I’ve recreated the scale of your setup with fake nodes, and I can confirm that the speed of the query is scaling badly. Since we care about keeping the code snappy in core, we might keep such functions in core, but we’d first have to vet your implementation. There might be better backends to work with than fts5, or better ways than interactively limiting the view-port which feels a tad hadck-ish. It’s a good idea, though, and if it’s the best we can come up with without needing to be too creative, we might go for that.

There’s still plenty of work to do on the UX front, and I’d rather focus my efforts now on porting missing behaviours from v1 into v2. The fundamental problem is that optimisation problems are going to be everywhere now that we’re giving the greenlight for people to add IDs with wild abandon into a single file. For instance, after generating the 8000 fake nodes, it takes about 2 min on my machine for our code to traverse the file and insert/verify the IDs, making the external parsing of org-mode files all the more pressing. This ought not delay query optimisations like the one you suggest, though, and we’d be happy to come up with temporary, unharmonised solutions.

1 Like

Perhaps a backend like Microfts? :smiley:

Btw, I just added optional support for Fts5’s new trigram tokenizer – it verifies trigram support before using it.

Emacs’ programmable completion API does not support cursoring of any sort and neither does ivy so there may be few other options.

Another “hack” would be to have a hard limit of N results but if a user were to hold down the down-arrow key, they would eventually reach a false “end” of matches.

I’ve been able to speed up org-roam quite a bit so far without having to resort to backend programs, 6x for cleaning up 8000+ deleted files and 2x for importing 8000+ new files, and 35% for interactive search (my improvements have already been merged into V2).

I haven’t looked at speeding up imports beyond those improvements but I suspect there’s a lot more that can be done. For instance, on my laptop Emacs can read in all 8200+ of my files in less than 1.5 seconds.

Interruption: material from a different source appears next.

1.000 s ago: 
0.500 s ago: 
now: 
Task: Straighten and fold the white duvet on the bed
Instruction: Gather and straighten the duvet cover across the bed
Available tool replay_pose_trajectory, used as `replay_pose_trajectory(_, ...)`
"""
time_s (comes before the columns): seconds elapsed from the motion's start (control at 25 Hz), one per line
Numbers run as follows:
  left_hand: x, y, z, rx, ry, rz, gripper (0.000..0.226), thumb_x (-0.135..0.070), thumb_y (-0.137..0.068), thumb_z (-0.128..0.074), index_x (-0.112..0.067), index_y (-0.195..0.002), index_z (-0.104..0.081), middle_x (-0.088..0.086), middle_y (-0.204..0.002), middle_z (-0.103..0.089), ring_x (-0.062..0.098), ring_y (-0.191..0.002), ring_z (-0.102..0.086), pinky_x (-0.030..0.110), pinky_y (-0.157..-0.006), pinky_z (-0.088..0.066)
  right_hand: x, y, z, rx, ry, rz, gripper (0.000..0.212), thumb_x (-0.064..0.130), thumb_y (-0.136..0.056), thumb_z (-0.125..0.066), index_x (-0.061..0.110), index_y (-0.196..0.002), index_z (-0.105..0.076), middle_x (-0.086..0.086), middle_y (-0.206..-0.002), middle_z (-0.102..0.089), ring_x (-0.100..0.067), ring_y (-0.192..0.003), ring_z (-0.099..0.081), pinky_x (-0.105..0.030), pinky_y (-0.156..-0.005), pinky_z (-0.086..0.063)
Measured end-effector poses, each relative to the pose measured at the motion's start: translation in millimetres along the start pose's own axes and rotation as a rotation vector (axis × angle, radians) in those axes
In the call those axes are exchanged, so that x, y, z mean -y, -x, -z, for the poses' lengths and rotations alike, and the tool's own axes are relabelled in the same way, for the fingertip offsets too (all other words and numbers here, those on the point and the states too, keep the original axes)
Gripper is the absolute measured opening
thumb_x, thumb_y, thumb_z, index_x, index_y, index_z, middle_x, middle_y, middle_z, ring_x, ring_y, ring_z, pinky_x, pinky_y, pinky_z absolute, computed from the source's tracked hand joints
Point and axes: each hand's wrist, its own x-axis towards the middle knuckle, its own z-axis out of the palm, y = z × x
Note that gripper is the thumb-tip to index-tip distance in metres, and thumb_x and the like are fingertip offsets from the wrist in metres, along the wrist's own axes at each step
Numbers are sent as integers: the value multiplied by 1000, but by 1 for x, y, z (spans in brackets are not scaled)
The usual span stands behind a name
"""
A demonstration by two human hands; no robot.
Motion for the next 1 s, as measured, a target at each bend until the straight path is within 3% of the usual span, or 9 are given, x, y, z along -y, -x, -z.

(let* ((files (seq-filter (lambda (f)
                            (not (or (string-match "^\\.+" f)
                                     (file-directory-p f))))
                          (directory-files "~/Dropbox/org" t nil t)))
       (count (length files))
      (buf (get-buffer-create "TMP"))
      (time (current-time)))
  (with-current-buffer buf
    (cl-loop for file in (directory-files "~/Dropbox/org" t nil t)
             do
             (if (not (or (string-match "^\\.+" file) (file-directory-p file)))
                 (progn
                   (insert-file-contents file)
                   (erase-buffer))))
    (kill-buffer))
  (list count (format "%.06f" (float-time (time-since time)))))
(8289 "1.332432")

Emacsql can insert 9000 rows on my laptop in less than 2 seconds:

(let ((con (emacsql-sqlite "/tmp/test-insert.db")))
  (emacsql con [:create-table-if-not-exists test [a b c d e]])
  (let* ((time (current-time))
         (txn (emacsql-with-transaction con
                (cl-loop for i from 1 to 9000 do
                         (emacsql con [:insert-into test :values ["asdfasdfasdfadsfadsfasdfasdfasdfasdfasdfadsfadsfasdfasdfasdfasdf" "asdfasdfasdfadsfadsfasdfasdfasdfasdfasdfadsfadsfasdfasdfasdfasdf" "asdfasdfasdfadsfadsfasdfasdfasdfasdfasdfadsfadsfasdfasdfasdfasdf" "asdfasdfasdfadsfadsfasdfasdfasdfasdfasdfadsfadsfasdfasdfasdfasdf" "asdfasdfasdfadsfadsfasdfasdfasdfasdfasdfadsfadsfasdfasdfasdfasdf"]]))))
         (elapsed (float-time (time-since time))))
    (emacsql-close con)
    (format "%.06f" elapsed)))
"1.640338"

That’s less than 3 seconds for reading and updating 8200+ files, so a complete update of 9000 files should take seconds rather than minutes.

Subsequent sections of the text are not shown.